Error says that the interface is dropping received (inbound) packets because it doesn’t know what to do with the packets (unknown protocols).

This usually occurs when the interface receives packets that are non-standard on the network (like IPv6 packets, or IPX packets, or AppleTalk packets). This is not a big problem, but if the error rate is high then it may be a significant source of “unwanted packets” on the network.
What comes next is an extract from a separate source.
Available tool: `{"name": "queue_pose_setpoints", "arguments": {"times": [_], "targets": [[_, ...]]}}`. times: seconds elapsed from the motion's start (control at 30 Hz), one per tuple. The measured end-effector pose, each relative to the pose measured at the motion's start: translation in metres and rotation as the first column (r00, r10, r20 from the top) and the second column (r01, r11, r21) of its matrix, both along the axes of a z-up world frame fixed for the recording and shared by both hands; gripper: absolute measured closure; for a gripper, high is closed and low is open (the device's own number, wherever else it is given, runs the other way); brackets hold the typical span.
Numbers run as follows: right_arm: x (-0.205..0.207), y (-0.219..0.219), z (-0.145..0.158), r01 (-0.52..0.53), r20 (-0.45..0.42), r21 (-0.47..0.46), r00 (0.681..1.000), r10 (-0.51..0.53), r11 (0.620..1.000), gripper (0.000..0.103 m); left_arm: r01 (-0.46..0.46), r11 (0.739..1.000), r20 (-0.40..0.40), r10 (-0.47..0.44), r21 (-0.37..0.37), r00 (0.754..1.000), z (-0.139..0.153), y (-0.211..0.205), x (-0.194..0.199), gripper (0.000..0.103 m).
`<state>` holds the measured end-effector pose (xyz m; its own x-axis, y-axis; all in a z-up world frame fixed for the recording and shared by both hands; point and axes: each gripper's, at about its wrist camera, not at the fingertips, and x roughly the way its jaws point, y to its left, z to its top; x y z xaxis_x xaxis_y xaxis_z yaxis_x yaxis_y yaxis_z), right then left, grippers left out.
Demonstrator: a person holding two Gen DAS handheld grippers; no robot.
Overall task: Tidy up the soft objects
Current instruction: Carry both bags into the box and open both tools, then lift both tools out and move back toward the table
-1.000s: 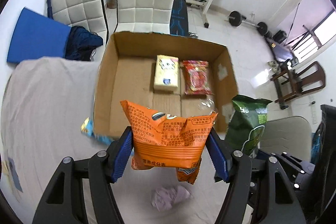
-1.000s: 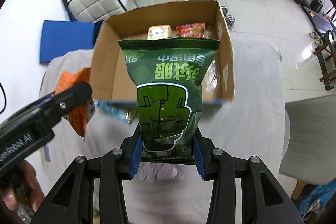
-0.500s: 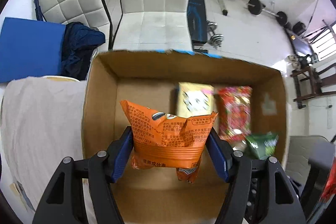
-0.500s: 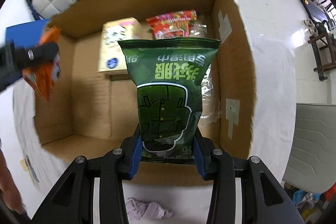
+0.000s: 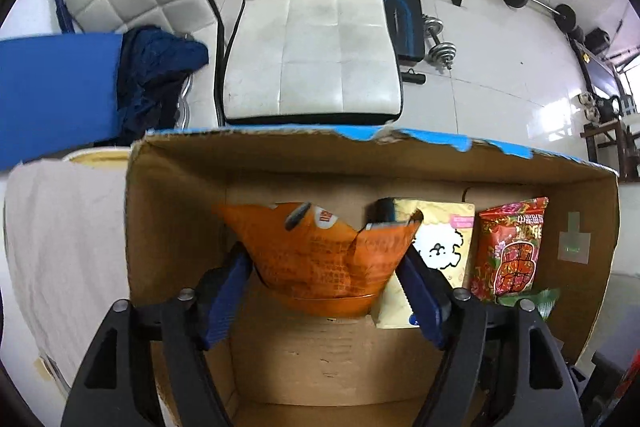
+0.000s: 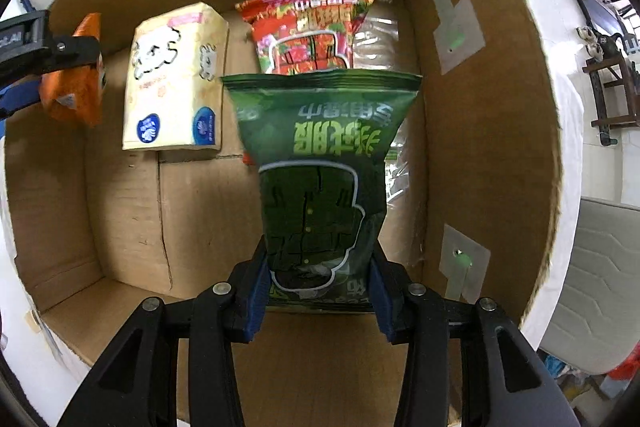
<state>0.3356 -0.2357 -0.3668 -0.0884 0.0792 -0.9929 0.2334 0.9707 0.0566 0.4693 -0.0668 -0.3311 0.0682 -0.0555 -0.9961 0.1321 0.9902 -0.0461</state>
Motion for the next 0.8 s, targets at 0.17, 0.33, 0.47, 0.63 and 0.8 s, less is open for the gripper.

To resolve this problem, you will need to plug in WireShark and monitor this interface and capture the packets that it is receiving to find out what they are and where they are coming from.

What’s suggested is to plug a sniffer such as Wire Shark or set up an analyzer that watches that port so you can see the source address of the packets.

Here are the most likely sources of unknown protocols:

1) Network printers: Network printers usually have all protocols turned on by default so they can be viewed as “plug and play” for any computer using any protocol. Since Appletalk and IPX are now considered “dead” protocols, they can safely be disabled as a way of reducing these broadcast sources.

2) “Teamed” network adapters: If you have a server that has a “teamed” network adapter for fault tolerance, these teamed adapters will typically send out a ton of broadcasts (10 per second!) just to test connectivity to its other adapter. These broadcasts may cause flooding of other ports so it may be a good idea to set up a separate VLAN for these teamed adapters.

3) Cisco CDP: Cisco has a proprietary “Cisco Discovery Protocol” that is broadcast from each Cisco device every 15 seconds or so. If you have many Cisco devices on the network, and each one is transmitting these broadcasts, you may get close to having 1% of an interface’s utilization have to handle these broadcasts. The protocol can be disabled on the Cisco devices without harm or configuration concern. Many companies have a “best practices” of disabling this on Cisco devices as an improved security measure as well.